Un personnage dont on peut comprendre les agissements, de par sa psychologie et ses objectifs, mais incroyablement détestable par ses choix et son comportement. Un personnage qu’on veut voir échouer, puni par notre anti-héros Guts même si cela n’apportera rien de bon à l’humanité. Voilà le dilemme que propose Miura : peut-on punir le Mal, la Trahison, le viol et la torture psychologique, quand, au final, il peuvent se révéler au service d’un bien commun à l’échelle humaine.
Quant à Guts, encore une fois, l’incroyable malice de Miura a permis de nous offrir un personnage musclé et ténébreux comme on pourrait en trouver mille autres, mais doté d’une histoire et d’un traitement qui ferait pâlir tous les John McClane de l’histoire de la fiction. Je ne pensais pas dire ça, mais Guts est certainement l’un des meilleurs personnages de la fiction tout genre confondu. Tant dans son parcours que par ses tiraillements moraux. Il est une montagne de force fragilisée par une vie qui n’a de cesse de le torturer et de le priver de ce qui pourrait apaiser ses souffrances. Il n’est pas forcément un homme de bien, mais c’est un homme moral écorché, empli de haine pour ses ennemis et empli d’amour pour les quelques personnes auquel il tient. C’est un immense personnage qu’on veut voir réussir à tout prix malgré tous les mauvais choix et les atrocités qu’il peut commettre. La brillante dualité entre Guts et Griffith inverse les rôles standards des héros et anti-héros. Griffith est le héros de l’histoire, celui qui apporte la lumière au monde, tandis que Guts est le héros du spectateur, parce que plus sensible bien que plongé dans les ténèbres de la haine et de la tristesse.

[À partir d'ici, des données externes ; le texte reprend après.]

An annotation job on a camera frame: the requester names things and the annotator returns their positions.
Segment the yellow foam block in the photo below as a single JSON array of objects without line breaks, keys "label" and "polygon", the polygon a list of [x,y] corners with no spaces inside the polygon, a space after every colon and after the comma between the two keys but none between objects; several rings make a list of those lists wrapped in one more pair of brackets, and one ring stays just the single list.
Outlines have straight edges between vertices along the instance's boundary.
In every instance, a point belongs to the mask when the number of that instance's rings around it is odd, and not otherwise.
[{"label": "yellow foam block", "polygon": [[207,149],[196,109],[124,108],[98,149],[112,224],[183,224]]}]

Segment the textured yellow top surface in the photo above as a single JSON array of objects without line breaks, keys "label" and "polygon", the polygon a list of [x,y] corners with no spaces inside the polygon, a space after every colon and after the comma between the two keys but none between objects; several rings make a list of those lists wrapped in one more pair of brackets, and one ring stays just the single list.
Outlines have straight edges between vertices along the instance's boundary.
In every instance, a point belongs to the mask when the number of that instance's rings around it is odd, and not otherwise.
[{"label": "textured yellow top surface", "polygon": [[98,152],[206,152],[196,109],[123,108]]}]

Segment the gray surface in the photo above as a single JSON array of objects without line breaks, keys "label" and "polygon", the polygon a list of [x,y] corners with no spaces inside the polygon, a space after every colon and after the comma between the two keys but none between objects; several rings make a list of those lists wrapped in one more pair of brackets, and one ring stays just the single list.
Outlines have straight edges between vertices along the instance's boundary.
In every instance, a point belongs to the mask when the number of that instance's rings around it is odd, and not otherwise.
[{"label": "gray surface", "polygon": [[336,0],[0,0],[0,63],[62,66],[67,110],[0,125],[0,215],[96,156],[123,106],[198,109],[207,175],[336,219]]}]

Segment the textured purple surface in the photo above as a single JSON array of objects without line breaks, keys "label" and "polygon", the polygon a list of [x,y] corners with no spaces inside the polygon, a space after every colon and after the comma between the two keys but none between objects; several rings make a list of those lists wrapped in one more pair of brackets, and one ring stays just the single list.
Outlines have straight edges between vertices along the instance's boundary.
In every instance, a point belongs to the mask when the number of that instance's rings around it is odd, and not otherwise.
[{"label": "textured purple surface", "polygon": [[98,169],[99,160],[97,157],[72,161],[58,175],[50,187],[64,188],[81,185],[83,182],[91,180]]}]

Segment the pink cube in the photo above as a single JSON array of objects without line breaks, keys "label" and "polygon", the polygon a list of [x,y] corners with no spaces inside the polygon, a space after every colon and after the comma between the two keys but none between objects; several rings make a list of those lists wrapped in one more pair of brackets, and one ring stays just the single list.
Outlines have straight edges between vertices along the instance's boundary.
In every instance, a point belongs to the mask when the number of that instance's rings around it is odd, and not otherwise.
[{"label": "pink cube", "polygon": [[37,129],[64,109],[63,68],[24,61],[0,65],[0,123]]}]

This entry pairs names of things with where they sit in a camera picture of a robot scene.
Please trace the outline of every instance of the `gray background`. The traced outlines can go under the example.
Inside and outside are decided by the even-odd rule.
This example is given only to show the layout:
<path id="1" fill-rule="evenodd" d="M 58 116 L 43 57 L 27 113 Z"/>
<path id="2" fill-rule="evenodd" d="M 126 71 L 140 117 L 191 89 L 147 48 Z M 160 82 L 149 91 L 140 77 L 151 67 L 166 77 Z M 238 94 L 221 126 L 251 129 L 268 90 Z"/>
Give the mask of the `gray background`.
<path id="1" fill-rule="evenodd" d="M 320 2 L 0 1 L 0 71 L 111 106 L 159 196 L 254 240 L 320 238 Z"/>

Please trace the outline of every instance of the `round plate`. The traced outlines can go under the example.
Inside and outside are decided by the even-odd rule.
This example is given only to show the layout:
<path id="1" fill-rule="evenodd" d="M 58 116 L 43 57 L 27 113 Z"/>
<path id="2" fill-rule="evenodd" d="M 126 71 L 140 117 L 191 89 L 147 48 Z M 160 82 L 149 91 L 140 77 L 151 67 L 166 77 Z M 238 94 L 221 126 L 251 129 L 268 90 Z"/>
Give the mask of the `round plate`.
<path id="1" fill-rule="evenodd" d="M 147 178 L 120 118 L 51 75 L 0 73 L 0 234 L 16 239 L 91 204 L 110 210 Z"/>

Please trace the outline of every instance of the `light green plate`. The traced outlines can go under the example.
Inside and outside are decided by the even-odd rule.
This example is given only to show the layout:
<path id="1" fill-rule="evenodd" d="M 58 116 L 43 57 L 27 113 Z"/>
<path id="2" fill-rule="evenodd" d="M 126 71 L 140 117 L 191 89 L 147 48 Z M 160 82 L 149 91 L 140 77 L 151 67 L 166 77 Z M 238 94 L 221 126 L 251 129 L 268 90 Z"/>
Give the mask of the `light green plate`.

C’est brillant. Tout simplement. Et encore une fois, même si Berserk ne me marquera pas autant qu’un Bonne Nuit Punpun ou un Quartier Lointain (parce que je l’ai découvert sur le tard), je ne peux que reconnaître son immense qualité et sa place au sein de la culture populaire. Malgré ses problèmes de rythme à partir du tome 24, malgré un début pas très convaincant, malgré un comique relief un peu lourd (Puck mais qui devient vraiment cool lorsqu’apparaît Isidoro), c’est une référence. Un must. Un chef d’œuvre.